The bad news is that there are and will continue to be fewer desktops as payrolls shrink and unemployment rates jump globally.  In this climate, the notion that IT administrators can deploy OpenOffice to new workers as additive rather than as replacements for Microsoft Office becomes less compelling.

So vendors must sell OpenOffice hard and to do so they ramp up their respective marketing and training programs.  If they are serious about gaining market share, they need to dig deep to fund television and Web advertising campaigns to give OpenOffice products the kind of brand recognition they need to be deemed acceptable and to educate the millions of end users who don’t even know that  StarOffice and Symphony exist. There are tons and tons of people who don’t realize there is an alternative to Microsoft’s Office suite. Vendors of desktop products must get end user buy-in if they want to succeed.

IT administrators naturally love the pricetag of commercial OpenOffice versions but they worry about disrupting critical business processes in the short term, compatibility problems and support costs over the long term.
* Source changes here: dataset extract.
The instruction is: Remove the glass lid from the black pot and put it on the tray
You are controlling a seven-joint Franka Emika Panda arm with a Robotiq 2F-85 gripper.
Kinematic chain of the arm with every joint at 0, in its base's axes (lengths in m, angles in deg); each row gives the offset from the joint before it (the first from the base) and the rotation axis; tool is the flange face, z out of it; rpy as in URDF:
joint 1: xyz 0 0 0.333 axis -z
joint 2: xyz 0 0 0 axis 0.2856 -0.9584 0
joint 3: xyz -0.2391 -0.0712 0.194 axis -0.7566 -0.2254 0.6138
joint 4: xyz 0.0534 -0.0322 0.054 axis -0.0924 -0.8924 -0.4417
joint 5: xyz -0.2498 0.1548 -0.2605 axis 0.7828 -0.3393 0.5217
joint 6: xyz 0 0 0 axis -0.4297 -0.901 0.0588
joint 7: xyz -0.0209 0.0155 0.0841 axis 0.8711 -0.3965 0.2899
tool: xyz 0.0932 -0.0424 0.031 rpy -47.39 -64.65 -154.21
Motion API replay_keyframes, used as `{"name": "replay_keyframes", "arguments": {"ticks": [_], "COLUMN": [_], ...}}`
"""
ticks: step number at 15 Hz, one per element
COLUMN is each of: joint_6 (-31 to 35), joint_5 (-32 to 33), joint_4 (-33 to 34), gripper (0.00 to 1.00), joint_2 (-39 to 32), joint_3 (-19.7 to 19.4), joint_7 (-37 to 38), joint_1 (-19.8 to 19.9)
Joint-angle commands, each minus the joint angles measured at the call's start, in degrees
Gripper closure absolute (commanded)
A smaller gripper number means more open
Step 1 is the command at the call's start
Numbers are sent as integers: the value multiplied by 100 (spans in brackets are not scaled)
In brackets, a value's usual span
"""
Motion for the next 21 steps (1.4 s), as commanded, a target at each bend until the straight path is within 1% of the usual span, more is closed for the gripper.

No doubt, there will be significant training and migration costs involved in switching from Microsoft Office to StarOffice or Symphony. Sun and IBM ought to make training free or at very low cost and guarantee first line of support to customers who experience compatibility problems or application conflicts and generous training benefits such as free vouchers to customers serious about a switch. Sun and IBM should also make long term pledges to guarantee that desktop support costs won't rise too much over time. This will alleviate corporate concerns that the long term ROI won't be there. All of these guarantees will be expensive but worth it in the long run.

The time is right to strike but it may not last. Vendors ought to seriously consider such investments in such an unusual business climate in which companies are downright desperate to cut costs. 

So far, interest looks promising. I tried to download OpenOffice 3 myself today but could not due to the heavy traffic hitting the OpenOffice.org web site. According to a note posted on OpenOffice.org when I finally could get connected at 1 pm EST: “Apologies - our website is struggling to cope with the unprecedented demand for the new release 3.0 of OpenOffice.org. The technical teams are trying to come up with a solution.”